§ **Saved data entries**

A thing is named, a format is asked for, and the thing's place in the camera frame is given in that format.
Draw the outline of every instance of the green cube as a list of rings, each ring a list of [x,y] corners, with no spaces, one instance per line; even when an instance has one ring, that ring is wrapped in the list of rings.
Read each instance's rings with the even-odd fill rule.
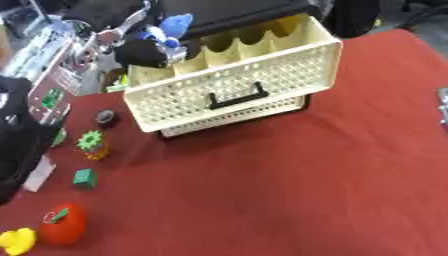
[[[80,189],[91,189],[96,187],[98,178],[96,173],[92,169],[83,169],[75,173],[73,179],[73,185]]]

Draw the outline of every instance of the white drawer box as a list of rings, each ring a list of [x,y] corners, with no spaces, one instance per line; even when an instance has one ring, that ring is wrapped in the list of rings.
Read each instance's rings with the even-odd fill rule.
[[[267,29],[255,44],[235,37],[222,52],[203,46],[196,58],[170,68],[131,67],[124,99],[141,129],[170,136],[170,128],[331,88],[341,41],[313,17],[291,20],[287,36]]]

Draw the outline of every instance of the plastic compartment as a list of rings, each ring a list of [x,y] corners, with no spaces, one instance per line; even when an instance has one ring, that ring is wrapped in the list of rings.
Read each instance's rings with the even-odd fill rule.
[[[342,42],[313,17],[297,15],[260,27],[266,31],[254,44],[244,44],[250,38],[241,31],[228,31],[203,38],[204,58],[186,61],[174,71],[133,70],[131,76],[141,85],[128,89],[124,98],[142,130],[165,130],[333,86]],[[260,94],[256,83],[268,95]],[[213,108],[211,94],[225,107]]]
[[[233,30],[233,36],[240,39],[243,44],[254,45],[263,39],[266,31],[265,27],[256,24]]]

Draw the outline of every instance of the green gear toy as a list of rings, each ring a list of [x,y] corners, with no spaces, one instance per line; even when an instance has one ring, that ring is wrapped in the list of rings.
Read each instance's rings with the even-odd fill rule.
[[[100,131],[89,131],[78,140],[78,148],[84,152],[93,152],[103,141],[103,134]]]

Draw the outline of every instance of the metal bracket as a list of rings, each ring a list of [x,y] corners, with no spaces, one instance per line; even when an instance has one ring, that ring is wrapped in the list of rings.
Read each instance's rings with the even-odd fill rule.
[[[106,29],[98,33],[98,41],[101,45],[118,44],[126,34],[126,32],[135,24],[143,21],[151,9],[149,1],[143,1],[143,8],[131,14],[119,27],[114,29]]]
[[[440,123],[448,128],[448,88],[440,88],[437,90],[442,105],[439,110],[442,112],[442,120]]]

§ **EXERCISE DETAILS**
Return only the lines running from the start of the entries above to the line that contains "Draw the outline of every instance of the plastic", inclusive, and omit every picture.

§ **EXERCISE SOLUTION**
A thing is named, a format is asked for, and the thing's place in the camera frame is given in that format.
Draw the outline of every instance of the green cube as a list of rings, each ring a list of [x,y] corners, with no spaces, one instance per line; even when an instance has one ring, that ring is wrapped in the list of rings.
Read each instance's rings with the even-odd fill rule.
[[[80,189],[91,189],[96,187],[98,178],[96,173],[92,169],[83,169],[75,173],[73,179],[73,185]]]

Draw the outline of every instance of the white drawer box as a list of rings, each ring a list of [x,y] corners, with no spaces, one instance per line; even when an instance has one ring, that ring is wrapped in the list of rings.
Read each instance's rings with the even-odd fill rule.
[[[267,29],[255,44],[235,37],[222,52],[203,46],[196,58],[170,68],[131,67],[124,99],[141,129],[170,136],[170,128],[331,88],[341,41],[313,17],[291,20],[287,36]]]

Draw the outline of every instance of the plastic compartment as a list of rings, each ring a list of [x,y] corners, with no spaces, one instance per line; even when an instance has one ring, that ring is wrapped in the list of rings.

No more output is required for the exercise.